[Dataset extract]:
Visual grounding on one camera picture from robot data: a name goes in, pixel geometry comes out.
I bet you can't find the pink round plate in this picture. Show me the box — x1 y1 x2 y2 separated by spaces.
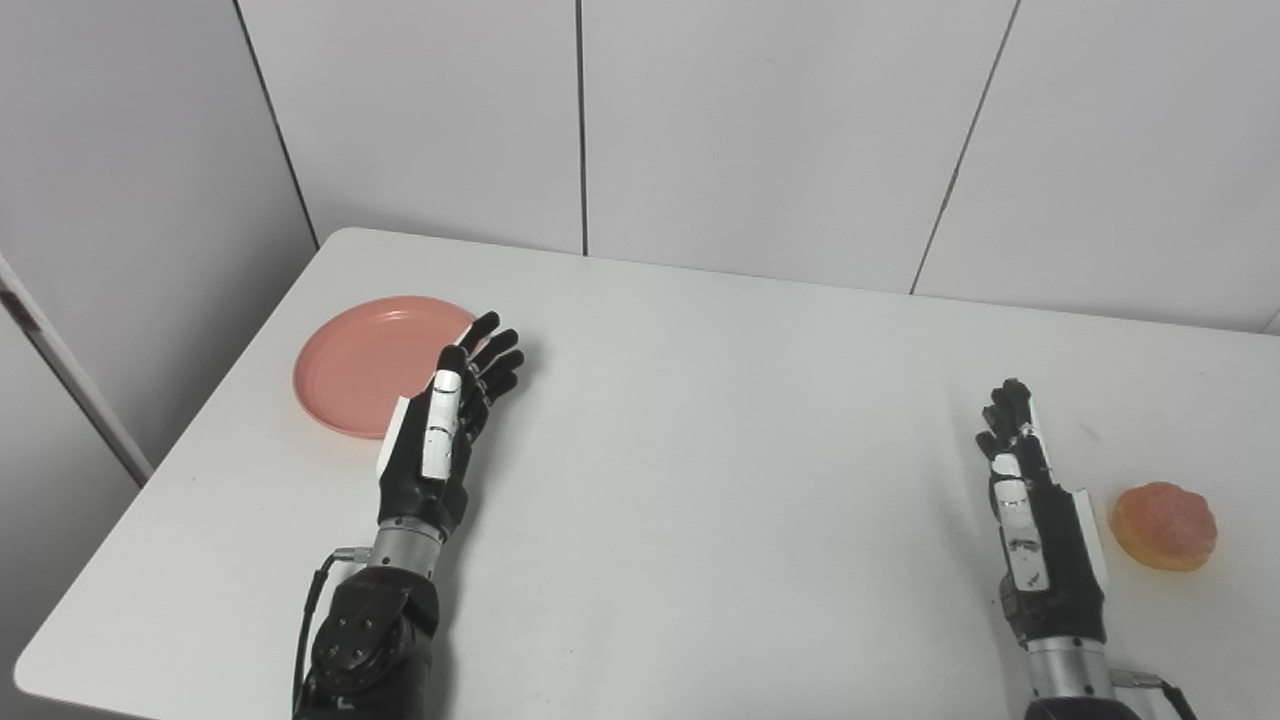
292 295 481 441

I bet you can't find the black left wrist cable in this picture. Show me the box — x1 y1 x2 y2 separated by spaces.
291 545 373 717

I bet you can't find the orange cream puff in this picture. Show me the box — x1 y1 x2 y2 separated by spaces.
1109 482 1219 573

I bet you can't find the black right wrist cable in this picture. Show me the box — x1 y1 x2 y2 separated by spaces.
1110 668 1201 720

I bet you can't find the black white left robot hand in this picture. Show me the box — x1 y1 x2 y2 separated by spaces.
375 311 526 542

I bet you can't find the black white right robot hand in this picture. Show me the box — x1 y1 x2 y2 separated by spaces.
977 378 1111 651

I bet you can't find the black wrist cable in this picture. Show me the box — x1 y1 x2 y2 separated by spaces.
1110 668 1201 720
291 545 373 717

[Try it]:
Repeat each entry precisely as it appears. Leave the pictures out.

[Response below]:
Visual grounding on one camera picture from robot data: a name goes in, pixel geometry comes out.
I bet you can't find the pink round plate in this picture. Show me the box — x1 y1 x2 y2 separated by spaces.
292 295 481 441

I bet you can't find the black left wrist cable in this picture. Show me the box — x1 y1 x2 y2 separated by spaces.
291 545 373 717

I bet you can't find the orange cream puff in this picture. Show me the box — x1 y1 x2 y2 separated by spaces.
1109 482 1219 573

I bet you can't find the black right wrist cable in this picture. Show me the box — x1 y1 x2 y2 separated by spaces.
1110 668 1201 720

I bet you can't find the black white left robot hand in this picture. Show me the box — x1 y1 x2 y2 separated by spaces.
375 311 526 542

I bet you can't find the black white right robot hand in this picture. Show me the box — x1 y1 x2 y2 separated by spaces.
977 378 1111 651

I bet you can't find the black wrist cable in this picture. Show me the box — x1 y1 x2 y2 separated by spaces.
1110 668 1201 720
291 545 373 717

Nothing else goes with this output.